野球部における2年半を生き抜いた者たちは、現代では忌避される部の“伝統”を、完全否定することはできない。

「別に野球選手に限らず、社会人として世に出て、お金を稼ごうとしていく中で、最初は雑用を経験し、修行のような時期って必要じゃないですか。今の若い世代は、最初の雑用段階で辞めてしまうこともある。人生においては我慢しなければならない時期がある。そういうことを学ぶために、スポーツがあると思う。スポーツって、簡単にはうまくならないから、根気よく練習しないといけない。そういうところが、スポーツ選手としてではなく、人として成長させるんです」

PL学園「82人目のプロ野球選手」

PL学園は、宗教法人パーフェクトリバティー教団を母体とする。野球部が廃部へと舵を切っていったその背景には、強くPL教団の意向が働いていた。その内実と経緯は『永遠のPL学園 六〇年目のゲームセット』に詳しく記した。

決定権を持つのが宗教団体のトップ(教祖をはじめとする幹部)である以上、教団の傘下にある学園や、プロ野球選手81人を輩出した野球部のOBたちは彼らに直接、存続を嘆願したり、意見具申することはできない。

彼らに成り代わったつもりで、私は2014年7月からPL学園の廃部問題を取材し、存続・復活に向けて働きかけてきたつもりだ。

そして、新たな動きもある。この秋、PL学園のOBから「82人目のプロ野球選手」が誕生するかもしれないのだ。

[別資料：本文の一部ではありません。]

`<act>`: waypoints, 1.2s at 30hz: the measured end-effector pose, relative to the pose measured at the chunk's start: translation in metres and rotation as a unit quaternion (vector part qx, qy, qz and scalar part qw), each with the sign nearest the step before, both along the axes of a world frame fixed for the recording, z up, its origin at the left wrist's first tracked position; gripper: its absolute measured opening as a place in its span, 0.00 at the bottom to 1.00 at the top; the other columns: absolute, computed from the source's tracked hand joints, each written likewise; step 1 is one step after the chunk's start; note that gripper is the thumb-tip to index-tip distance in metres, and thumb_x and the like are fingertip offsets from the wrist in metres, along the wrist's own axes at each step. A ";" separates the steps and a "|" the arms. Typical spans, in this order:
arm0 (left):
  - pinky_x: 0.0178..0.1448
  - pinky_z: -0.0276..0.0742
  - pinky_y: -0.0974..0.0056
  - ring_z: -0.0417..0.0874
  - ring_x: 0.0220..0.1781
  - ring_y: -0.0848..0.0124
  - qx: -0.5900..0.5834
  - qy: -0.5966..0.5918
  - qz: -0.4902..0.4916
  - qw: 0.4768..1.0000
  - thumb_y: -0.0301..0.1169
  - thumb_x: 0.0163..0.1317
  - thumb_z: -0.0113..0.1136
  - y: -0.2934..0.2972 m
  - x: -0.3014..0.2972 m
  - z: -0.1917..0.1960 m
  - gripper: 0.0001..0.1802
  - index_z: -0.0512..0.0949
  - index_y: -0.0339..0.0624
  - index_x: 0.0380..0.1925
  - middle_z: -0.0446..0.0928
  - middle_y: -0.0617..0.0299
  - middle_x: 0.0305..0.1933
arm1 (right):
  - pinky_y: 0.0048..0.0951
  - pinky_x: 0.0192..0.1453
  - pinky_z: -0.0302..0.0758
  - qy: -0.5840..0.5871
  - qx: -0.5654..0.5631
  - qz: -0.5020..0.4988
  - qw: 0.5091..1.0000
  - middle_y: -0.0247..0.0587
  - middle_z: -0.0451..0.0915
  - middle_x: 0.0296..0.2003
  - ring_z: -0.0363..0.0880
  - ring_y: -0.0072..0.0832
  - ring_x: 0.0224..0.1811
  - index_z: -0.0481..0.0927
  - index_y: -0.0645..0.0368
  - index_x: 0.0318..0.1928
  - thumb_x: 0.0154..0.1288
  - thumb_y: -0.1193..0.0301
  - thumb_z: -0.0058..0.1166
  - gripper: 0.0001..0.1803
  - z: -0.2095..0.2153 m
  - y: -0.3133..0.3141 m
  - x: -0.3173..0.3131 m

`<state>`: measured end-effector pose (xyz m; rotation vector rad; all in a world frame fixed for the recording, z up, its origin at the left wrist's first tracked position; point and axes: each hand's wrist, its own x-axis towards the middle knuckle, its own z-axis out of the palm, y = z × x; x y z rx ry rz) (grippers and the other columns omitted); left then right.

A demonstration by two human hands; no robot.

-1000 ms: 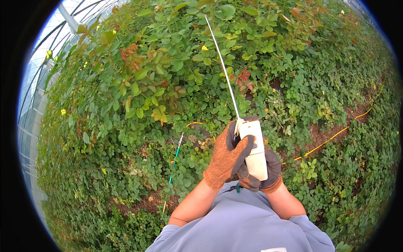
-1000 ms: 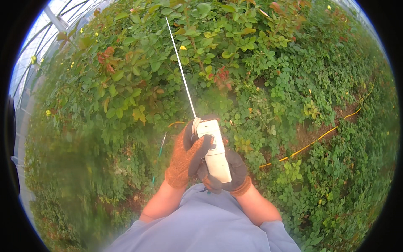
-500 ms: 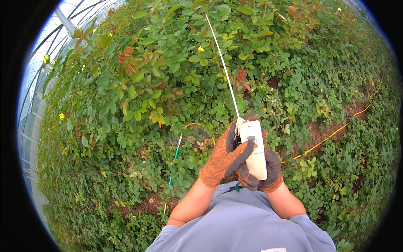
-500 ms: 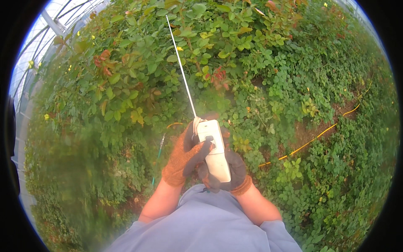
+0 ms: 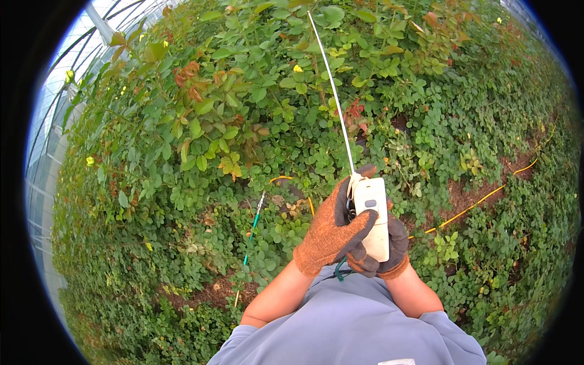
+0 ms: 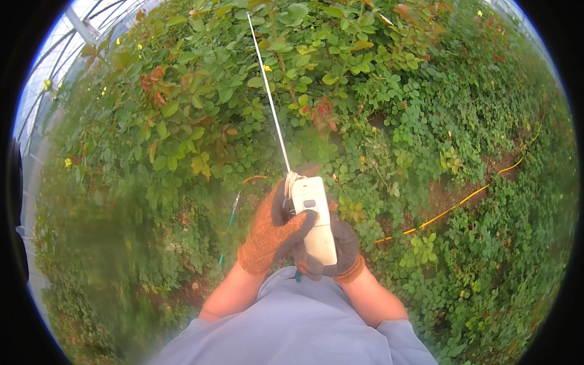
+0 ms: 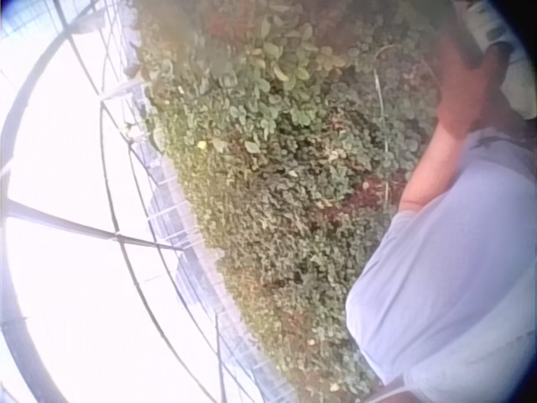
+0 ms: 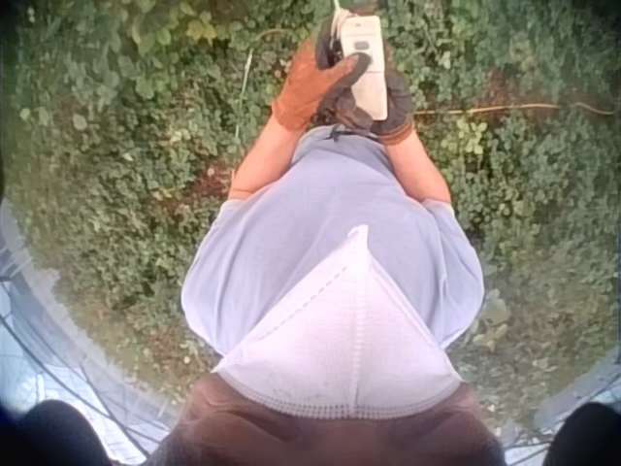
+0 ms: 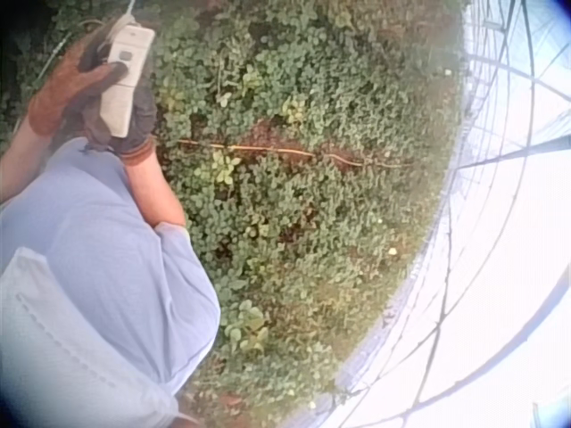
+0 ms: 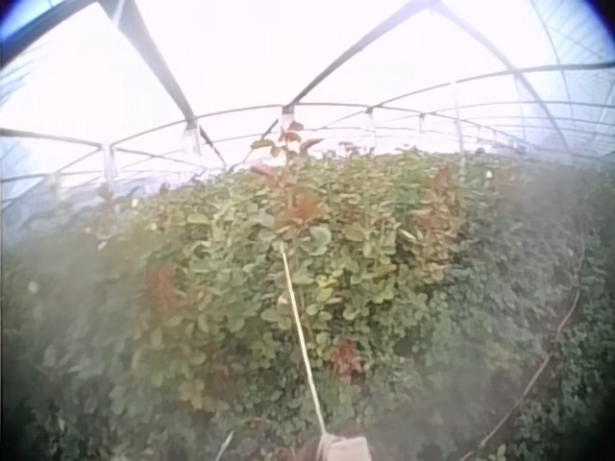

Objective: The person assembles a drip irrigation system by connecting a black plastic fitting to a brass connector and attaching it to a long white tube. They then put on gloves and use a handheld device with an antenna to scan the plants in the greenhouse.

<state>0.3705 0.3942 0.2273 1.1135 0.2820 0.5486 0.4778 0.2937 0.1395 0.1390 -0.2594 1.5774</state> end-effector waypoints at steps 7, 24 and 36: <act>0.61 0.76 0.63 0.80 0.56 0.69 0.109 0.056 0.039 0.992 0.23 0.65 0.58 0.002 -0.001 0.000 0.33 0.61 0.37 0.70 0.77 0.55 0.55 | 0.41 0.48 0.82 0.007 0.018 0.010 1.000 0.52 0.78 0.53 0.82 0.42 0.48 0.65 0.60 0.67 0.71 0.54 0.48 0.32 0.004 0.002 -0.002; 0.55 0.77 0.66 0.80 0.49 0.74 -0.016 0.013 0.048 0.999 0.27 0.68 0.59 -0.001 -0.008 -0.013 0.24 0.70 0.36 0.63 0.79 0.59 0.49 | 0.35 0.45 0.82 -0.061 -0.034 -0.060 0.996 0.45 0.78 0.53 0.82 0.35 0.46 0.65 0.57 0.65 0.69 0.55 0.54 0.31 -0.007 0.001 -0.011; 0.59 0.75 0.61 0.81 0.51 0.68 0.078 -0.021 0.074 0.994 0.33 0.64 0.62 0.003 -0.020 -0.038 0.30 0.68 0.38 0.65 0.81 0.54 0.52 | 0.45 0.69 0.72 -0.148 -0.065 -0.100 0.982 0.46 0.70 0.67 0.73 0.41 0.66 0.61 0.52 0.72 0.65 0.54 0.58 0.39 -0.021 0.000 -0.011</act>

その選手の名は中川圭太。2015年にPL学園を卒業し、東洋大学に進学した直後からレギュラーとして活躍。大学日本代表でも活躍を続けてきた大型内野手である。その経歴は、PLのOBで東洋大学から阪神に入団した今岡誠(現在の登録名は「真訪」、ロッテ二軍監督)と同じであり、中川は早くから“今岡2世”と呼ばれてきた。